I check II under "my history".  The requests still show as pending.  Additionally I have no trouble receiving trade confirmations in my email inbox.  The exchanges have just not come through.  I even did a request first.

I have spoken with II and the trade has not become available.  I thought the efficiency would be a slam-dunk, but the rules of the game have definitely changed.


----------



## thinze3 (Sep 29, 2011)

Any "resale" owner who joins the DC now has the opportunity to also trade their ownership weeks for MR points.  These usually get rented by Marriott for profit.

This new perk could also mean less II deposits.


----------



## gerbez (Sep 29, 2011)

This has been my experience so far.  Last year went to HH in June.  I requested a trade.  Trade did not go through for about a month so I called to inquire about a room with points.  Booked no problem for the same week I was requesting for the trade.  Obviously units were available, but not for my trade request.  I kept my request open until ~60 days before travel and it never filled.

This year I just requested a trade for Ko Olina next summer.  Same scenario, I actually reserved 2 rooms with points so again rooms were available.  I still have the trade request there to see if it fills, but I doubt it.

From my experience I would have to say, to me it seems very obvious that trading is much harder than it was before the program began.  Why would Marriott want to trade when they can skim an extra 10% on a points exchange.

George


----------



## Ricci (Sep 29, 2011)

I agree that trading is definitely getting harder through II.
That is why I was surprised to get a trade into Ocean Pointe in January with my deposited 2010 February Harbour Point week.  The trade came through a few weeks ago.:whoopie:


----------



## Old Hickory (Sep 29, 2011)

Ricci said:


> I agree that trading is definitely getting harder through II.
> That is why I was surprised to get a trade into Ocean Pointe in January with my deposited 2010 February Harbour Point week.  The trade came through a few weeks ago.:whoopie:



I thought trading through II was amazing when we bought a few years ago.  I could trade my 2 plat for an any size anywhere any season AND get a bonus week thrown in, to boot.  

So perhaps trading is more in line with an eye for an eye and a real bonus week for a highly requested week.


----------



## Empty Nest (Oct 4, 2011)

I just got off the phone(no wait) with a DC advisor and he was able to trade my 1 Bedroon Canyon Villa summer week for a 2 bedroom Timberlodge week for August 5, 2012. The summer weeks in Tahoe actually have a higher demand index than the ski season.

I usually search on line, but this time I called and was really amazed the trade was done immediately. I also had a 2 bedroom summer week sitting in interval, but the trade was made with the one bedroom. 

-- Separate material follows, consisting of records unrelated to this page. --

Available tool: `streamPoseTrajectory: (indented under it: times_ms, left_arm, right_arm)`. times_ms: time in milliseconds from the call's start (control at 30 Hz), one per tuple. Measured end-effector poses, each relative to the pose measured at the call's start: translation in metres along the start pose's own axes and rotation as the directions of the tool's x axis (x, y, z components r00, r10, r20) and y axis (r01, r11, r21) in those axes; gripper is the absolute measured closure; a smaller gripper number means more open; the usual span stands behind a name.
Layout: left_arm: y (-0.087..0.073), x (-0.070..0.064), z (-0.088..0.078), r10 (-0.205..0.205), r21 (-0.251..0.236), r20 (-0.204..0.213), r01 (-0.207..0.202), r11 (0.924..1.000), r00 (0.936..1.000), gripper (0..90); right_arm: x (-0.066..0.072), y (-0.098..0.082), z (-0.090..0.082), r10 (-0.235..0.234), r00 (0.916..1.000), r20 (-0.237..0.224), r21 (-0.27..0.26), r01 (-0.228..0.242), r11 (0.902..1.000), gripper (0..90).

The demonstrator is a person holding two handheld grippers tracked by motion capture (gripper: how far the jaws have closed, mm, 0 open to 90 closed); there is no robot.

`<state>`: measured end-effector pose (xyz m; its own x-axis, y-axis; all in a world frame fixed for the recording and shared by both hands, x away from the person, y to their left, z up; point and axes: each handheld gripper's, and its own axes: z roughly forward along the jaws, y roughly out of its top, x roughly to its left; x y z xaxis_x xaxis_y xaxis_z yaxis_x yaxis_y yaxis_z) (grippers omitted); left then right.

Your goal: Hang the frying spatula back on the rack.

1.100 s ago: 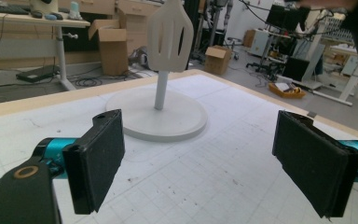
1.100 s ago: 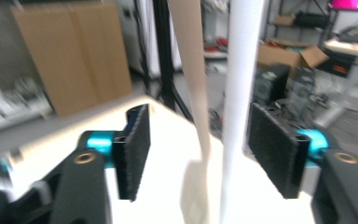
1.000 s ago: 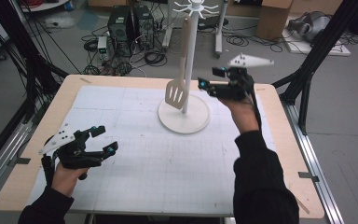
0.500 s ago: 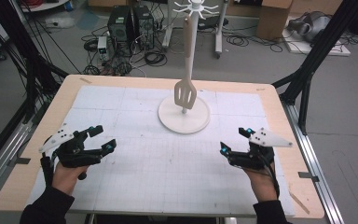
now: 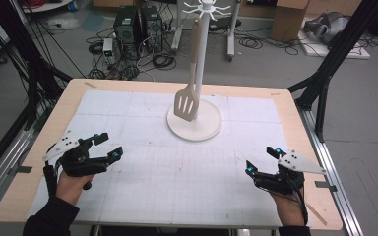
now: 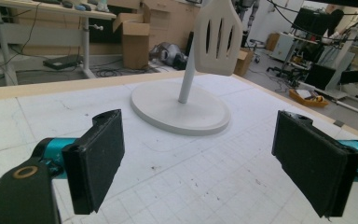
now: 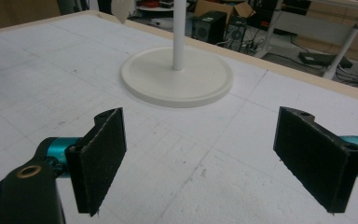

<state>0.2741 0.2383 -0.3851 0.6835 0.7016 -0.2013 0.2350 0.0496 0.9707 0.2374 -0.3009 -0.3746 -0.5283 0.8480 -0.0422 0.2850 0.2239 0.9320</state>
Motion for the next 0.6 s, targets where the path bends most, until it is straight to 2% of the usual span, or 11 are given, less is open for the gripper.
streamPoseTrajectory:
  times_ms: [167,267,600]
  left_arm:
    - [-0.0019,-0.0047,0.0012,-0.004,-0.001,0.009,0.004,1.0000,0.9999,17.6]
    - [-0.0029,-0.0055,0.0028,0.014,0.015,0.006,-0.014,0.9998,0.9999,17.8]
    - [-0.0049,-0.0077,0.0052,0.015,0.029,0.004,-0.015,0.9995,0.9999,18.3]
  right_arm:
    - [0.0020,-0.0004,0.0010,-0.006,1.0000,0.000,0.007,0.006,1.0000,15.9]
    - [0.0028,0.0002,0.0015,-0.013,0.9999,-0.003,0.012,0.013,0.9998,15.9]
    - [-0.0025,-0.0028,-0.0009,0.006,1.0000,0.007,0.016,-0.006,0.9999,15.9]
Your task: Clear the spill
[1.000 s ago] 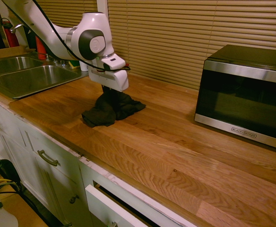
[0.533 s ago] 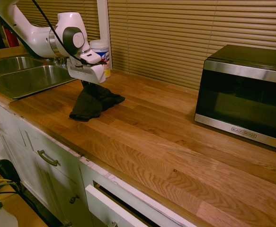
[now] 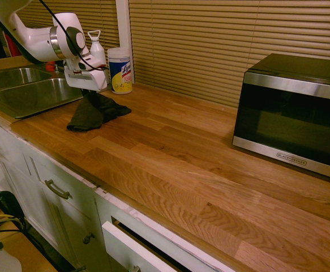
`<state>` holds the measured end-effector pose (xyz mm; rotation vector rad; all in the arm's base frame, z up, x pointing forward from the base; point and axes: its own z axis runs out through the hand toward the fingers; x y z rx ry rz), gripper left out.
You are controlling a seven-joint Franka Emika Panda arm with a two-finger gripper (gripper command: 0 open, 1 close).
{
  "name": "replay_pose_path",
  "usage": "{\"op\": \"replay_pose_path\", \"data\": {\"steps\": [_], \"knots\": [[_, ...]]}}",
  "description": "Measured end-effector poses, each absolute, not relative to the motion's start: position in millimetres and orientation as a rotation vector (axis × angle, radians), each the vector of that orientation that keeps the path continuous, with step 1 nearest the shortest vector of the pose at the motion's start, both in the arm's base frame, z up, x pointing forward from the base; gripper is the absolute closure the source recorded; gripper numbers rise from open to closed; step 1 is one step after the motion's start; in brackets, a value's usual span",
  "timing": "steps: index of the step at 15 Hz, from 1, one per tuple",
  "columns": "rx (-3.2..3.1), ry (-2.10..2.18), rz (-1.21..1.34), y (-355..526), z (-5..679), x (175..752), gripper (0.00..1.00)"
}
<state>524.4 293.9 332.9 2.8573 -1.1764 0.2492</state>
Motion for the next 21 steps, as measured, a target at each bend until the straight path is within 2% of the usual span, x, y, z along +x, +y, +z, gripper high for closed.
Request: {"op": "replay_pose_path", "data": {"steps": [4, 5, 18, 21], "knots": [[2.885, -1.139, 0.244, 345.0, 333.4, 525.5, 1.00], [2.885, -1.133, 0.242, 354.5, 333.4, 525.9, 0.00], [2.868, -1.154, 0.244, 369.8, 334.0, 527.5, 0.00], [2.880, -1.178, 0.286, 370.6, 354.6, 518.4, 0.00]]}}
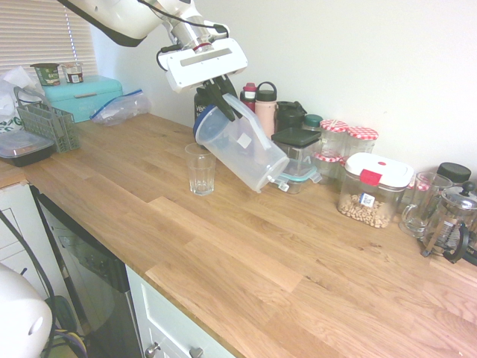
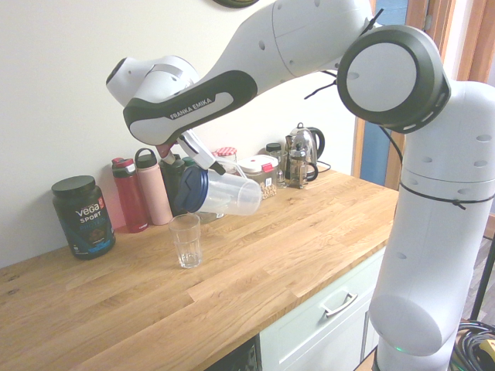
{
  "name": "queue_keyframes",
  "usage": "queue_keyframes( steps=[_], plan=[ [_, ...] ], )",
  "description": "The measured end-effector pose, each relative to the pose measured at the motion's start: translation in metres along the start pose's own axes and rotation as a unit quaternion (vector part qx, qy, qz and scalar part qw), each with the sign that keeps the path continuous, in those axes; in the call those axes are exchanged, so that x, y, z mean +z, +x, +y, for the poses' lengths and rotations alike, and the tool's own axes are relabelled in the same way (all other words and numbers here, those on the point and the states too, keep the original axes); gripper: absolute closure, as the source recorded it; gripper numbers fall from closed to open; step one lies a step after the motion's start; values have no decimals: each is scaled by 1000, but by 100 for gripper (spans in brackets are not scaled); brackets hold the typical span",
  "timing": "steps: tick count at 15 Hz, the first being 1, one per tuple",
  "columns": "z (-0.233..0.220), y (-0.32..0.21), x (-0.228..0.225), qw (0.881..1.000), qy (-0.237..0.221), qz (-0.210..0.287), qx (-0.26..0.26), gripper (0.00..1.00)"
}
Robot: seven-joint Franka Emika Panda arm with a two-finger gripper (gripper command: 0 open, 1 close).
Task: Pour me some water
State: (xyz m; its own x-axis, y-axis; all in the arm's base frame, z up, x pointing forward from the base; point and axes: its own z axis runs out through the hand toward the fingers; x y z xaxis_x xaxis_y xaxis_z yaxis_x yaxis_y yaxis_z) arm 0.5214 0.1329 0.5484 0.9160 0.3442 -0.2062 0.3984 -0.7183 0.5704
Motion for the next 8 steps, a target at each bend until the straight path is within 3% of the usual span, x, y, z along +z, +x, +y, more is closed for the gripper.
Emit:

Just thought I would report a good trade, as I too was wondering how the new DC program would effect the trades.

Mike


----------



## rsackett (Oct 4, 2011)

Empty Nest said:


> I just got off the phone(no wait) with a DC advisor and he was able to trade my 1 Bedroon Canyon Villa summer week for a 2 bedroom Timberlodge week for August 5, 2012. The summer weeks in Tahoe actually have a higher demand index than the ski season.
> 
> I usually search on line, but this time I called and was really amazed the trade was done immediately. I also had a 2 bedroom summer week sitting in interval, but the trade was made with the one bedroom.
> 
> ...



So you are a member of the DC program, and this was done with a DC adviser?  I wonder if they have access to inventory that is not available on II to us mere mortals.

Ray


----------



## puckmanfl (Oct 4, 2011)

good afternoon...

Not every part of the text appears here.